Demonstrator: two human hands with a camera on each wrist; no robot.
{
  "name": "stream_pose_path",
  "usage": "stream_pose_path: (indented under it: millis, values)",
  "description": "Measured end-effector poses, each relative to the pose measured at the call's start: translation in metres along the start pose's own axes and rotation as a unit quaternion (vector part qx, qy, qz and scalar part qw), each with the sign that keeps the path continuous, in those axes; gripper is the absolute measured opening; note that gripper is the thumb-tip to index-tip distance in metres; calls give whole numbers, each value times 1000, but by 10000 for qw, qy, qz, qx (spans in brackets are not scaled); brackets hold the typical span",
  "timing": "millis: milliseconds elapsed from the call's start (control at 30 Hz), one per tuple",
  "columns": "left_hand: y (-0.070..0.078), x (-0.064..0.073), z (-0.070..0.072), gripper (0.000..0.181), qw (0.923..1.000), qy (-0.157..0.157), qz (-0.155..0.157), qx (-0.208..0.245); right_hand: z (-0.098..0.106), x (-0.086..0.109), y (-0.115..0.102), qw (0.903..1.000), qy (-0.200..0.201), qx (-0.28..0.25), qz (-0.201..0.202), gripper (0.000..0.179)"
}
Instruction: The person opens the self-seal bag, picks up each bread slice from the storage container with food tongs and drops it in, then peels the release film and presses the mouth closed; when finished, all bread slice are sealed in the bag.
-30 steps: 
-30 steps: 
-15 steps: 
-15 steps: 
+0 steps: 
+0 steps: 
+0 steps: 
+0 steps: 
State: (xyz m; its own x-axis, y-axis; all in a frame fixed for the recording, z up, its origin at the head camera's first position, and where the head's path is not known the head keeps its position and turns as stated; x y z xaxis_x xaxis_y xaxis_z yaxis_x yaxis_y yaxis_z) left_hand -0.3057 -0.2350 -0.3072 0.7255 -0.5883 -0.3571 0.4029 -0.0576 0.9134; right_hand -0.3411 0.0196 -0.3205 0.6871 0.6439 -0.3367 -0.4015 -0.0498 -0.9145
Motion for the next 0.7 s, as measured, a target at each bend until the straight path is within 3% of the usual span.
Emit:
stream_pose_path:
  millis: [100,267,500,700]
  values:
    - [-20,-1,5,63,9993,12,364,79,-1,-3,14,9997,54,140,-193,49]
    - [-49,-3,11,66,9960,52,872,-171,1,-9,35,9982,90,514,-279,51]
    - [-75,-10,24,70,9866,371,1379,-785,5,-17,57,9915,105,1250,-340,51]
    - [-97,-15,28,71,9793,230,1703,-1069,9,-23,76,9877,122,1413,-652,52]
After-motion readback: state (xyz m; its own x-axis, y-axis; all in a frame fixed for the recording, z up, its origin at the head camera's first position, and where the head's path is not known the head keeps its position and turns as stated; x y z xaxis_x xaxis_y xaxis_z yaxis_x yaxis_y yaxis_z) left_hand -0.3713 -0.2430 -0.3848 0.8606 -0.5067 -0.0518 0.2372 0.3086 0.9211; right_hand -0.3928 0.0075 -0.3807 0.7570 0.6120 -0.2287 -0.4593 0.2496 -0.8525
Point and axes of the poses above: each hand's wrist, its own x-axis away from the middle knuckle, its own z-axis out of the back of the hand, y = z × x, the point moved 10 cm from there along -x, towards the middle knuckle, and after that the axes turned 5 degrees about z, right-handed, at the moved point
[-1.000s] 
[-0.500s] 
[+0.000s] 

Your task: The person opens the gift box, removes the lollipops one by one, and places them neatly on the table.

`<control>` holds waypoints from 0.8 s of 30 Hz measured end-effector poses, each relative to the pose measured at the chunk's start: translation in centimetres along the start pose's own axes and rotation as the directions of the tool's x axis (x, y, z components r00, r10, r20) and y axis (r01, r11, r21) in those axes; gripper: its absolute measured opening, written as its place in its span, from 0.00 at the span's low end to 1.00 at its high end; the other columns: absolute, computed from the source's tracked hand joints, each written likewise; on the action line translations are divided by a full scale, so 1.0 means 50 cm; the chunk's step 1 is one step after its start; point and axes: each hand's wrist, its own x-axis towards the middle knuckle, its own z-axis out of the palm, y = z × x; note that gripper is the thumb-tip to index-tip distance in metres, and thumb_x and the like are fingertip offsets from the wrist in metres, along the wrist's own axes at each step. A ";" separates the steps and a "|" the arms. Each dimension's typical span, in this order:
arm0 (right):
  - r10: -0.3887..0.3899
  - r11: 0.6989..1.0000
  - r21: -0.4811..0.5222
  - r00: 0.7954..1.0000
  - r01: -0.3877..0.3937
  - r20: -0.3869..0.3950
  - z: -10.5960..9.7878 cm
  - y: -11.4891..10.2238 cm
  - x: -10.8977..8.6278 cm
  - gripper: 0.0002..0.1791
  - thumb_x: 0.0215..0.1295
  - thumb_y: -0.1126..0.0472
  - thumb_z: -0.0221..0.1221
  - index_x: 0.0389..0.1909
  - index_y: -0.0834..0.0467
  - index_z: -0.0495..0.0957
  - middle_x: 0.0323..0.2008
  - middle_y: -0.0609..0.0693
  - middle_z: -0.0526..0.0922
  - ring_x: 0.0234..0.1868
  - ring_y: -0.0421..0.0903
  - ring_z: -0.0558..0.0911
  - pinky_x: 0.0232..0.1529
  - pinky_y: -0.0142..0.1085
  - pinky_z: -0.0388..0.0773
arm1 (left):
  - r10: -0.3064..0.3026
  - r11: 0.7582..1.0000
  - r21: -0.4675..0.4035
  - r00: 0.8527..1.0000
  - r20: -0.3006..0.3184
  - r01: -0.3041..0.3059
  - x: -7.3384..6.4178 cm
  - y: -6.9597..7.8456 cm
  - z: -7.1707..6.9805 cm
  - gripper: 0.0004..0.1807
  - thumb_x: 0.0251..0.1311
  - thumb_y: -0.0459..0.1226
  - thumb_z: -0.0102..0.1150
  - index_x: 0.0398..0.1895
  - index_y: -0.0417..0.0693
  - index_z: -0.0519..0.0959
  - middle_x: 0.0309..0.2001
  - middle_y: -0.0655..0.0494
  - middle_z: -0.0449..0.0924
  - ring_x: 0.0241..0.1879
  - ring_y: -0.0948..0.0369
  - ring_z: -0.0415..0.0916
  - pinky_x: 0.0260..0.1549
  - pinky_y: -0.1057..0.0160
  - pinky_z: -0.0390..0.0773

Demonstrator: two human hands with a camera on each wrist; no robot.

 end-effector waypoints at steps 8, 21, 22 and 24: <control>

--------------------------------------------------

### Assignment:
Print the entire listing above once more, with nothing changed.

### Exercise solution:
Demonstrator: two human hands with a camera on each wrist; no robot.
{
  "name": "stream_pose_path",
  "usage": "stream_pose_path: (indented under it: millis, values)",
  "description": "Measured end-effector poses, each relative to the pose measured at the call's start: translation in metres along the start pose's own axes and rotation as a unit quaternion (vector part qx, qy, qz and scalar part qw), each with the sign that keeps the path continuous, in those axes; gripper is the absolute measured opening; note that gripper is the thumb-tip to index-tip distance in metres; calls give whole numbers, each value times 1000, but by 10000 for qw, qy, qz, qx (spans in brackets are not scaled); brackets hold the typical span",
  "timing": "millis: milliseconds elapsed from the call's start (control at 30 Hz), one per tuple",
  "columns": "left_hand: y (-0.070..0.078), x (-0.064..0.073), z (-0.070..0.072), gripper (0.000..0.181), qw (0.923..1.000), qy (-0.157..0.157), qz (-0.155..0.157), qx (-0.208..0.245); right_hand: z (-0.098..0.106), x (-0.086..0.109), y (-0.115..0.102), qw (0.903..1.000), qy (-0.200..0.201), qx (-0.28..0.25), qz (-0.201..0.202), gripper (0.000..0.179)"
}
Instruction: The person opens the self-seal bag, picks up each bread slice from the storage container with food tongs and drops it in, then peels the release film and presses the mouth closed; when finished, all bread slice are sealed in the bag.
-30 steps: 
-30 steps: 
-15 steps: 
-15 steps: 
+0 steps: 
+0 steps: 
+0 steps: 
+0 steps: 
State: (xyz m; its own x-axis, y-axis; all in a frame fixed for the recording, z up, its origin at the head camera's first position, and where the head's path is not known the head keeps its position and turns as stated; x y z xaxis_x xaxis_y xaxis_z yaxis_x yaxis_y yaxis_z) left_hand -0.3057 -0.2350 -0.3072 0.7255 -0.5883 -0.3571 0.4029 -0.0576 0.9134; right_hand -0.3411 0.0196 -0.3205 0.6871 0.6439 -0.3367 -0.4015 -0.0498 -0.9145
Motion for the next 0.7 s, as measured, a target at each bend until the straight path is within 3% of the usual span.
Emit:
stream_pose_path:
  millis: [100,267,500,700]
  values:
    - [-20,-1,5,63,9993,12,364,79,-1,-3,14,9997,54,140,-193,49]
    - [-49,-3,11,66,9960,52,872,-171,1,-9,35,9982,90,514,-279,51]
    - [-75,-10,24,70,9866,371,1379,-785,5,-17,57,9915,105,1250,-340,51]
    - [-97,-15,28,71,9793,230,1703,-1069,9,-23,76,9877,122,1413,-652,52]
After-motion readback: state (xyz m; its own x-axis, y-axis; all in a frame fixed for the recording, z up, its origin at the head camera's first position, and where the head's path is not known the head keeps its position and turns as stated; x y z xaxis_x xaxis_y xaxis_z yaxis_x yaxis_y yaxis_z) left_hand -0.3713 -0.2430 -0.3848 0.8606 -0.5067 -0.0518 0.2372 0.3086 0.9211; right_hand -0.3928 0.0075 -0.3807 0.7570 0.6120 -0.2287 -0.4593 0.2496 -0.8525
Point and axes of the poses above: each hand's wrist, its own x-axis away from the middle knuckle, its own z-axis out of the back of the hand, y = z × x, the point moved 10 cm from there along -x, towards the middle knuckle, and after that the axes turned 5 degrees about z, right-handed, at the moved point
[-1.000s] 
[-0.500s] 
[+0.000s] 

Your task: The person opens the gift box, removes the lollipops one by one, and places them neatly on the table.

`<control>` holds waypoints from 0.8 s of 30 Hz measured end-effector poses, each relative to the pose measured at the chunk's start: translation in centimetres along the start pose's own axes and rotation as the directions of the tool's x axis (x, y, z components r00, r10, r20) and y axis (r01, r11, r21) in those axes; gripper: its absolute measured opening, written as its place in its span, from 0.00 at the span's low end to 1.00 at its high end; the other columns: absolute, computed from the source's tracked hand joints, each written likewise; on the action line translations are divided by a full scale, so 1.0 means 50 cm; the chunk's step 1 is one step after its start; point and axes: each hand's wrist, its own x-axis towards the middle knuckle, its own z-axis out of the palm, y = z × x; note that gripper is the thumb-tip to index-tip distance in metres, and thumb_x and the like are fingertip offsets from the wrist in metres, along the wrist's own axes at each step. A ";" separates the steps and a "|" the arms. Each dimension's typical span, in this order:
arm0 (right):
  - r10: -0.3887..0.3899
  - r11: 0.6989..1.0000
  - r21: -0.4811..0.5222
  - r00: 0.7954..1.0000
  - r01: -0.3877..0.3937
  - r20: -0.3869..0.3950
  - z: -10.5960..9.7878 cm
  - y: -11.4891..10.2238 cm
  - x: -10.8977..8.6278 cm
  - gripper: 0.0002..0.1791
  - thumb_x: 0.0215..0.1295
  - thumb_y: -0.1126..0.0472
  - thumb_z: -0.0221..0.1221
  - index_x: 0.0389..0.1909
  - index_y: -0.0834..0.0467
  - index_z: -0.0495..0.0957
  - middle_x: 0.0323..0.2008
  - middle_y: -0.0609..0.0693
  - middle_z: -0.0526..0.0922
  - ring_x: 0.0234..0.1868
  - ring_y: -0.0421..0.0903
  - ring_z: -0.0558..0.0911
  - pinky_x: 0.0232..0.1529
  - pinky_y: -0.0142..0.1085
  - pinky_z: -0.0388..0.0773
arm1 (left):
  - r10: -0.3064..0.3026
  - r11: 0.7582..1.0000
  - r21: -0.4675..0.4035
  - r00: 0.8527..1.0000
  - r20: -0.3006..0.3184
  - r01: -0.3041..0.3059
  - x: -7.3384..6.4178 cm
  - y: -6.9597..7.8456 cm
  - z: -7.1707..6.9805 cm
  - gripper: 0.0004..0.1807
  - thumb_x: 0.0251..0.1311
  - thumb_y: -0.0459..0.1226
  - thumb_z: -0.0102..0.1150
  - index_x: 0.0398..0.1895
  - index_y: -0.0417..0.0693
  - index_z: -0.0519..0.0959
  - middle_x: 0.0309..0.2001
  - middle_y: -0.0655..0.0494
  - middle_z: -0.0449..0.0924
  - ring_x: 0.0241..0.1879
  - ring_y: -0.0948..0.0369
  - ring_z: -0.0415..0.0916
  - pinky_x: 0.0260..0.1549
  - pinky_y: -0.1057..0.0160
  - pinky_z: -0.0390..0.0773

Demonstrator: two human hands with a camera on each wrist; no robot.

 end-effector waypoints at steps 8, 21, 22 and 24: <control>

This completes the response to the exercise.